Variabilis sound like ventrimaculatus, a low buzz. The southern variabilis is a different morph than the standard variabilis.


----------



## Frogtofall (Feb 16, 2006)

They sound like an old ass door creaking.  Here's an old vid I took of mine...

http://frogstofall.f3h.com/vids/D_variabilis.wmv


----------



## Tuckinrim8 (Jul 26, 2007)

here are some pics of my retics and southern variabilis- i am interested to see if their call is the same as my yellow variabilis..


----------



## sports_doc (Nov 15, 2004)

Tuckinrim8 said:


> I got 3 Variabilis and 3 Retics - they are Amazing! I cant thank Understory enough - Elaine and Mark where a pleasure to work with! Between me and a friend we spent almost $2k- and normally i would be a little hesitant about sending that much money off more than a month in advance - Elaine kept in contact with me weekly over the time they had to clear up paperwork which is customer service that you dont see much these days! All the trouble they went through is very much appreciated!
> 
> KUDOS TO UNDERSTORY!


Look here folks, everybody and his uncle is reporting this thread as vendor feedback. 

We cant have some OK feedback, and some not OK feedback...we have to have a clear line...and I'm sorry to say I agree we've crossed it.

Post you pics, comment on your frogs. We all know where they came from, we cant have the public vendor feedback here. Sorry. 

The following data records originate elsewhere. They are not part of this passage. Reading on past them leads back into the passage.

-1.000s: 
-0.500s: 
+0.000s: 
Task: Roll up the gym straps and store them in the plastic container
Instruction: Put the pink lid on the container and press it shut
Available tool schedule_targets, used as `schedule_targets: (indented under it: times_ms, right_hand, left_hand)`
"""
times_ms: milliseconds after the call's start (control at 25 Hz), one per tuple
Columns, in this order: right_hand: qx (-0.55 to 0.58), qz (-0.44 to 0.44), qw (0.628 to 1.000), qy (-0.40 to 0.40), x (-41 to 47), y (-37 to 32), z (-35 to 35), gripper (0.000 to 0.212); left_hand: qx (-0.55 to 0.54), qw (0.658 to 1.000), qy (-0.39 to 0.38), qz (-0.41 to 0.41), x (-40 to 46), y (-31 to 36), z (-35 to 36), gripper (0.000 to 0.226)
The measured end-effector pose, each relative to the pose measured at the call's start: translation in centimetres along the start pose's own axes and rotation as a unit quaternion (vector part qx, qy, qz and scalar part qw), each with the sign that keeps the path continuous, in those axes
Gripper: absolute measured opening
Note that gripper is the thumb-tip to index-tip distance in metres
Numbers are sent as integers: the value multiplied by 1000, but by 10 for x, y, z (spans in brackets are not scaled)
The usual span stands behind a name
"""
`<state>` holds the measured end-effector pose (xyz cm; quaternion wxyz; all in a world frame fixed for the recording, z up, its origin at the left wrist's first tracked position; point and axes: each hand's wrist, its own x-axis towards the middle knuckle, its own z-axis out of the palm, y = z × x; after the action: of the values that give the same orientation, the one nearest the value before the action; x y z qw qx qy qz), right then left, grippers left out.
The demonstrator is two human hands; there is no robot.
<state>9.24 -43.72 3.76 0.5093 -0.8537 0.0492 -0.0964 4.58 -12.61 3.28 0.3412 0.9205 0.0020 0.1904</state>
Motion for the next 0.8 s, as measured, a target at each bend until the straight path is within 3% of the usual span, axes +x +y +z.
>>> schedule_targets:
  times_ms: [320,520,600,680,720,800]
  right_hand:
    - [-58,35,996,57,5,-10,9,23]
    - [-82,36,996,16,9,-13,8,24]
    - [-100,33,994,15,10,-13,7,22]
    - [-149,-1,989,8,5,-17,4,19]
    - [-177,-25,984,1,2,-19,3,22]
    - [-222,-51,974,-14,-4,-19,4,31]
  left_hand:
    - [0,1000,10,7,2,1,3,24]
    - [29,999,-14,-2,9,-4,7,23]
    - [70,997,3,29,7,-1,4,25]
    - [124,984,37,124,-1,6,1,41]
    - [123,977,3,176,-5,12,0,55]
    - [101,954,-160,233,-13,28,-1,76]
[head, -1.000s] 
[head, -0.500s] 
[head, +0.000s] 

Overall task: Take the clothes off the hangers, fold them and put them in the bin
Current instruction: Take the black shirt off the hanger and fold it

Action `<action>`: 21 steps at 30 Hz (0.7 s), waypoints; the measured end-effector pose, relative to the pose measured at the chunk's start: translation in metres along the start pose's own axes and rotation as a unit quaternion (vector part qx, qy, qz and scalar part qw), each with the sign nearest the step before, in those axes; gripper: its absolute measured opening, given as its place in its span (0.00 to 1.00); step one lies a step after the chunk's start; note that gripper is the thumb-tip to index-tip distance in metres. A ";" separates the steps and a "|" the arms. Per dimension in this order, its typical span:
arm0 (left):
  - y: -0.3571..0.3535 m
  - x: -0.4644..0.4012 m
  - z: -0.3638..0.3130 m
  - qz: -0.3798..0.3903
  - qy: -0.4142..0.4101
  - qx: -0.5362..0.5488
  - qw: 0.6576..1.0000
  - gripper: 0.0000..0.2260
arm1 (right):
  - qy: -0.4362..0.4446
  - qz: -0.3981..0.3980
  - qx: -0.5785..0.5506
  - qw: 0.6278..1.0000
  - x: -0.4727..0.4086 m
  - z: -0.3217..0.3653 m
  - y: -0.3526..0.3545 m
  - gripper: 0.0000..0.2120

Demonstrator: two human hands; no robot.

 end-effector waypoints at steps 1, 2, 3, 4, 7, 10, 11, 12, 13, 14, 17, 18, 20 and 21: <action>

I'm excited too, but really, lets play by the rules.

Thanks everyone.

Shawn


----------



## sports_doc (Nov 15, 2004)

jubjub47 said:


> I'm guessing that these southern variabilis are different from the INIBICO variabilis? They look a bit different then mine.


No guessing allowed 



The INIBICO are the northern variety, they are indeed different. 

I'd suggest you register your new arrivals with either TWI and Frogtracks, and from that point forward your animals will be part of the captive breeder registry. Nice.

Shawn


----------



## Tuckinrim8 (Jul 26, 2007)

Sorry Shawn, My bad..
Chris


sports_doc said:


> Look here folks, everybody and his uncle is reporting this thread as vendor feedback.
> 
> We cant have some OK feedback, and some not OK feedback...we have to have a clear line...and I'm sorry to say I agree we've crossed it.
> 
> ...


----------



## SmackoftheGods (Jan 28, 2009)

One of my retics decided come out to play! He did a whole photoshoot and everything. Seemed like he enjoyed posing for me (okay, I'm exaggerating). I'm going to try to crop some of my good ones and post them tonight


----------



## jubjub47 (Sep 9, 2008)

sports_doc said:


> No guessing allowed
> 
> 
> 
> ...


I'm not one of the lucky to get the southern guys yet. My INIBICO's are registered with ASN though.


----------



## thedude (Nov 28, 2007)

wo those variabilis have almost white legs! very awesome looking. i like those retics too. that one has kind of orange marks.


----------



## nish07 (Mar 16, 2008)

The legs are blue, the flash of the camera changes their color a lot.

-Nish


----------



## SmackoftheGods (Jan 28, 2009)

Looks like I got a few good pics of my retics. I'd say if I have a male this one is probably it. The other two tend to hide a lot, but I see this one out and about quite regularly, and I've only had them since Wednesday.


----------



## Devanny (Jul 11, 2008)

The're gorgeous! I cant wait to get mine.




SmackoftheGods said:


> Looks like I got a few good pics of my retics. I'd say if I have a male this one is probably it. The other two tend to hide a lot, but I see this one out and about quite regularly, and I've only had them since Wednesday.


----------



## salix (Mar 28, 2008)

I know, this is killing me. I almost hate to open this thread (but I do) everytime there is a new post.

I am SO anxious for my order to arrive, it's delayed by weather, 

Deb


----------



## Devanny (Jul 11, 2008)

What are you getting Deb?



salix said:


> I know, this is killing me. I almost hate to open this thread (but I do) everytime there is a new post.
> 
> I am SO anxious for my order to arrive, it's delayed by weather,
> 
> Deb


----------



## salix (Mar 28, 2008)

Devanny said:


> What are you getting Deb?


Retics, orange terrib, orange galact & highland tricolors.


----------



## Alpha Pro Breeders (Oct 13, 2008)

salix said:


> Retics, orange terrib, orange galact & highland tricolors.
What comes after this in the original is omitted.